Background: Accurate medication reconciliation during transitions of care can decrease medication related adverse drug events. The Joint Commission has prioritized medication reconciliation as one of the national patient safety goals. Effective pharmacist-physician-patient collaboration can improve the medication reconciliation process and thus medication safety for hospitalized patients

Purpose: 1. Develop a standardized provider-pharmacist discharge medication reconciliation process using evidence-based best practices.2. Determine the effectiveness of an inter-professional discharge medication reconciliation process on patient safety by assessing potential harm of medication reconciliation errors.
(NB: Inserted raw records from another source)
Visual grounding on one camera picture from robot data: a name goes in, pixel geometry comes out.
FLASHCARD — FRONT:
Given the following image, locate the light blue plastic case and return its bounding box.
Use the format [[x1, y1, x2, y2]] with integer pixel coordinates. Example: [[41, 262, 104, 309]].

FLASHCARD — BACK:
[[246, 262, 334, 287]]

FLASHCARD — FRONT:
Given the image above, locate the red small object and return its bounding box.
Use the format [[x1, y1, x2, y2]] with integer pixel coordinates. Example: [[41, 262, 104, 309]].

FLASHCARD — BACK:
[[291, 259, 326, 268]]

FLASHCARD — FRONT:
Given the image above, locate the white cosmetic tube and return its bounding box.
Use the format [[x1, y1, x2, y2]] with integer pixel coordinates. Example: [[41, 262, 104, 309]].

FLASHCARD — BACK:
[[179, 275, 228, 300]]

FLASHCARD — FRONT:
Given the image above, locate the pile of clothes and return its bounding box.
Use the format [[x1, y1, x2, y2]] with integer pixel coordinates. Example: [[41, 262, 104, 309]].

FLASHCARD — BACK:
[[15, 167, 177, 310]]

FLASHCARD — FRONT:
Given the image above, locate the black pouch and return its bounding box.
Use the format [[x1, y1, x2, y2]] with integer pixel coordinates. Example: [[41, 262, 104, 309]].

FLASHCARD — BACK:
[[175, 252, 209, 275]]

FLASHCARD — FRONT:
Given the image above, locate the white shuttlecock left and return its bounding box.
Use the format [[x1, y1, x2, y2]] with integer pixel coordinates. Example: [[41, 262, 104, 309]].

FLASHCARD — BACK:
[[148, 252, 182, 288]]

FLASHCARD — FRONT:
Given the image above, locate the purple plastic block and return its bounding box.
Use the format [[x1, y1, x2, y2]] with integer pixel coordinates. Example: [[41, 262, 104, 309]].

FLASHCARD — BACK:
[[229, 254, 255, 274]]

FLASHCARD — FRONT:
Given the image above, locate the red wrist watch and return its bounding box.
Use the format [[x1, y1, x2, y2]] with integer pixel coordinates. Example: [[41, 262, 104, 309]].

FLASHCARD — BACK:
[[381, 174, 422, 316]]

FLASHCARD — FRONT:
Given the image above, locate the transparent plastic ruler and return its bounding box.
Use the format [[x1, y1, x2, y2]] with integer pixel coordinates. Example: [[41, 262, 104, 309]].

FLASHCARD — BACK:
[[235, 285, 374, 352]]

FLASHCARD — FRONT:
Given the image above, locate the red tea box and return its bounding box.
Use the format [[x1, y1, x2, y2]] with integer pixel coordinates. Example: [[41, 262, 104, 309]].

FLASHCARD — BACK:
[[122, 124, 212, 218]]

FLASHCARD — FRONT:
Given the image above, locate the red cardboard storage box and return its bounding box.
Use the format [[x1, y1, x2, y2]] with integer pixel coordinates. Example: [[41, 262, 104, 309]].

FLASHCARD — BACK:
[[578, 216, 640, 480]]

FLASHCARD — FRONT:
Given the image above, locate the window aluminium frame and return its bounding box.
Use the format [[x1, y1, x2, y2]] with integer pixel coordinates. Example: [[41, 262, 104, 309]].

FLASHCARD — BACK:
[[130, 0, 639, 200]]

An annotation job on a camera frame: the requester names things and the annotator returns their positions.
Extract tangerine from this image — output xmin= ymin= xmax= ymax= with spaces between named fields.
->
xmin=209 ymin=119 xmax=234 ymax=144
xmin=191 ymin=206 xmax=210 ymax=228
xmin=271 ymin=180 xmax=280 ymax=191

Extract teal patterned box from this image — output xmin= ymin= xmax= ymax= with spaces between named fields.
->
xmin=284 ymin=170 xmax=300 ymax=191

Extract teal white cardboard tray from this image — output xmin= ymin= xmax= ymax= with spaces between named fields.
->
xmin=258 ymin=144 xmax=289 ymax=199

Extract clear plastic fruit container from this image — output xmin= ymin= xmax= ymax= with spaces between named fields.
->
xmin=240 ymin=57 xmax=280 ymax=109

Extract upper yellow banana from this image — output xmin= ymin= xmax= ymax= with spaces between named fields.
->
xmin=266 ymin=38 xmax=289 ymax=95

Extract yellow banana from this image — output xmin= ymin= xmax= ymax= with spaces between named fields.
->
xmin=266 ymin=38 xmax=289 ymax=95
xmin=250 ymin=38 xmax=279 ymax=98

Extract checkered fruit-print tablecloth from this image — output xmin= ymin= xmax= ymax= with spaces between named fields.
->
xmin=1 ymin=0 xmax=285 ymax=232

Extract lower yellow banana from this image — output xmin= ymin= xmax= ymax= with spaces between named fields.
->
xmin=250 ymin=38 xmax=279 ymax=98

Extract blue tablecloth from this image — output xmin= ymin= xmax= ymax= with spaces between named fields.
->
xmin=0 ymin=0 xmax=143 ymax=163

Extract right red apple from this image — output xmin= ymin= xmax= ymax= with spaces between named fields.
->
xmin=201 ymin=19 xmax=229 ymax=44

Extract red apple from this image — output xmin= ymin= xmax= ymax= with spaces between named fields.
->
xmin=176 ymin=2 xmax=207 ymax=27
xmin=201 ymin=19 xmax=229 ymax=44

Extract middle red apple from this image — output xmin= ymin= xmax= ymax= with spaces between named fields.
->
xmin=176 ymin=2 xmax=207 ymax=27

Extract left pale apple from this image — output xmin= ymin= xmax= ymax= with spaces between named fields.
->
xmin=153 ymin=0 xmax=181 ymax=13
Description: This project was piloted with the general internal medicine resident teams at a community hospital affiliated with an academic medical center from 11/2016 to 6/2017. The standard of care at the time of implementation included discharge medication reconciliation performed by resident physicians (supervised by attending physicians) only. Our project involved three main components: re-design of the discharge process to include pharmacy, discharge medication reconciliation performed by pharmacy students (supervised by clinical pharmacists) after completion by physicians, and improved communication between pharmacy students and the primary team to discuss any recommendations to the patient’s discharge medication list. Students documented potential errors that they encountered during the medication reconciliation process, along with the type of error, potential harm associated with the error, and action taken by the team to prevent patient harm. Descriptive statistics were used to evaluate potential harm for adverse events. A logistic regression model was used to investigate whether the number of medications was associated with the odds of an error.

Conclusions: A total of 344 patients were discharged from the teams using the restructured discharge process. We excluded 12 observations (3 duplicates, 1 with missing information, and 8 with errors). Pharmacy students identified 66 (20%) patients with one or multiple errors. Physicians accepted the pharmacists’ recommendation to change discharge medications given there was an error for 48 patients. The probability of a patient having an error was 0.2050 (SE = 0.0225, 95% CI = (0.1622, 0.2532)). The probability of a change being made to the medication list was 0.1491 (SE = 0.0198, 95% CI (0.1120, 0.1927)). The probability of a change being made to the medication list given there was an error was 0.7273 (SE = 0.0548, 95% CI (0.6036, 0.8297)). Patients who had a higher number of discharge medications were more likely to have an error (p=0.0010). Thus, re-designing the discharge process for hospitalized patients may improve physician-pharmacist collaboration for performing discharge medication reconciliation, which may decrease potential harm to patients due to medication reconciliation errors.